Non si può pensare il capitalismo senza la guerra

È ancora sostenibile la tesi liberale di Benjamin Constant (e già di Voltaire) secondo cui in epoca moderna la diffusione dei principi dell’economia di scambio e del commercio avrebbe potuto sostituire la permanente realtà storica della guerra? Per Maurizio Lazzarato è vero il contrario. Alla base del capitalismo prima di tutto c’è la violenza. Il capitalismo è quel processo la cui formazione si basa sulla violenza, su nuovi rapporti di forza – in breve, di espropriazione – per affermarsi come sistema di produzione e come mercato mondiale. È ciò che Karl Marx definiva “accumulazione originaria” del capitalismo.

Questa configurazione storica non è un evento da confinare al passato. Per Maurizio Lazzarato, è una forma permanente di fondazione, che si riattiva ad ogni transizione storica del capitalismo. Fin dalle sue origini, il modo di produzione capitalista ha bisogno di uno strumento politico, lo Stato-Nazione, per trasformare la violenza – coloniale, schiavista, patriarcale – in diritto, la guerra in ordine economico e sociale, in divisione tra chi comanda e chi obbedisce.

Dal ‘900, a partire dalla stretta interdipendenza tra potere politico e industria militare, ogni nuova fase di ristrutturazione capitalistica riapre la scena della forza: tra le due guerre mondiali, i golpe neoliberali in Sud America, le crisi finanziarie (del dollaro) e le guerre economiche contemporanee – tutte tappe, per Maurizio Lazzarato, di una stessa «guerra civile mondiale». La violenza extra-economica, politico-militare, della guerra diviene sempre più il dispositivo strategico di potere attraverso cui si impone, a livello mondiale, l’egemonia di un nuovo ordine economico, di un nuovo modello di sviluppo – oggi, a dominanza statunitense.

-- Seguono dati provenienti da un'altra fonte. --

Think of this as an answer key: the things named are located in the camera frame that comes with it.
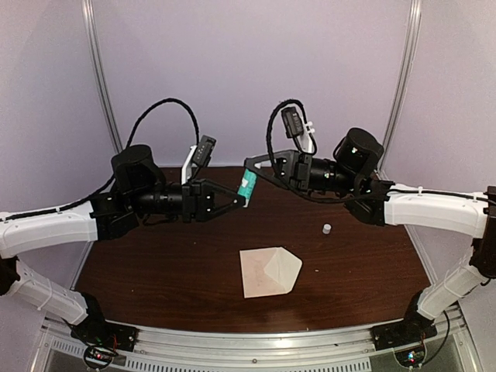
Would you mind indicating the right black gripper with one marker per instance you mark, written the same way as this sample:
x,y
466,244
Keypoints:
x,y
292,168

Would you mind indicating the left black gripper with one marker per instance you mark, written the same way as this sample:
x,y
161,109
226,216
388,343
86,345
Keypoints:
x,y
198,200

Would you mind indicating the green white glue stick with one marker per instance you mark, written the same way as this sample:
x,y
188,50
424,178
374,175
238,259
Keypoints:
x,y
247,186

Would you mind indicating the white glue stick cap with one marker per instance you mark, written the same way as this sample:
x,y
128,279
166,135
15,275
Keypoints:
x,y
326,229

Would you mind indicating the beige envelope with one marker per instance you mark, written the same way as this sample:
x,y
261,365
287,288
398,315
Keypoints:
x,y
268,271

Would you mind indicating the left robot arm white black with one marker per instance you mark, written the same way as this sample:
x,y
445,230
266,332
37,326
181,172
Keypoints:
x,y
138,189

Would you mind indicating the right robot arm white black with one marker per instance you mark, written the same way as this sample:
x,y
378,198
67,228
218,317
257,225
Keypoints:
x,y
379,203

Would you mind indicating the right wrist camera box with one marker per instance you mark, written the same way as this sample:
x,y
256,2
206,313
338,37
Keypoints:
x,y
300,132

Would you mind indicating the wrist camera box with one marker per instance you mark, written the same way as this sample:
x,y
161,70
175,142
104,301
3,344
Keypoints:
x,y
300,132
197,155

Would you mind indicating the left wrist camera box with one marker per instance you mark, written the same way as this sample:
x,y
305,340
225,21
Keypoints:
x,y
197,155

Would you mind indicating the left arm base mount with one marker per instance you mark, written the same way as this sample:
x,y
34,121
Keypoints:
x,y
104,346

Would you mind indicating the right aluminium frame post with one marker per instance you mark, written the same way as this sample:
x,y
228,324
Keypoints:
x,y
407,61

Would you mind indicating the aluminium frame post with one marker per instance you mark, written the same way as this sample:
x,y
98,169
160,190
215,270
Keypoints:
x,y
407,61
88,13

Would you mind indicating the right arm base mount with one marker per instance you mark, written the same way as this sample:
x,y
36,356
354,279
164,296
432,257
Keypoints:
x,y
406,341

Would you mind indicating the left aluminium frame post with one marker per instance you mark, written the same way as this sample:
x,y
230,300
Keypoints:
x,y
88,13

In questa fase di crisi del capitalismo: è ancora pensabile una sovranità economica che non coincida con la gestione della violenza, della guerra? E soprattutto: possiamo ancora parlare di capitalismo, la cui sopravvivenza sembra dipendere da una “rendita feudale”, garantita soltanto dal potere militare e politico, extra-economico degli Stati Uniti, in sostituzione dei meccanismi di accumulazione basati sul mercato?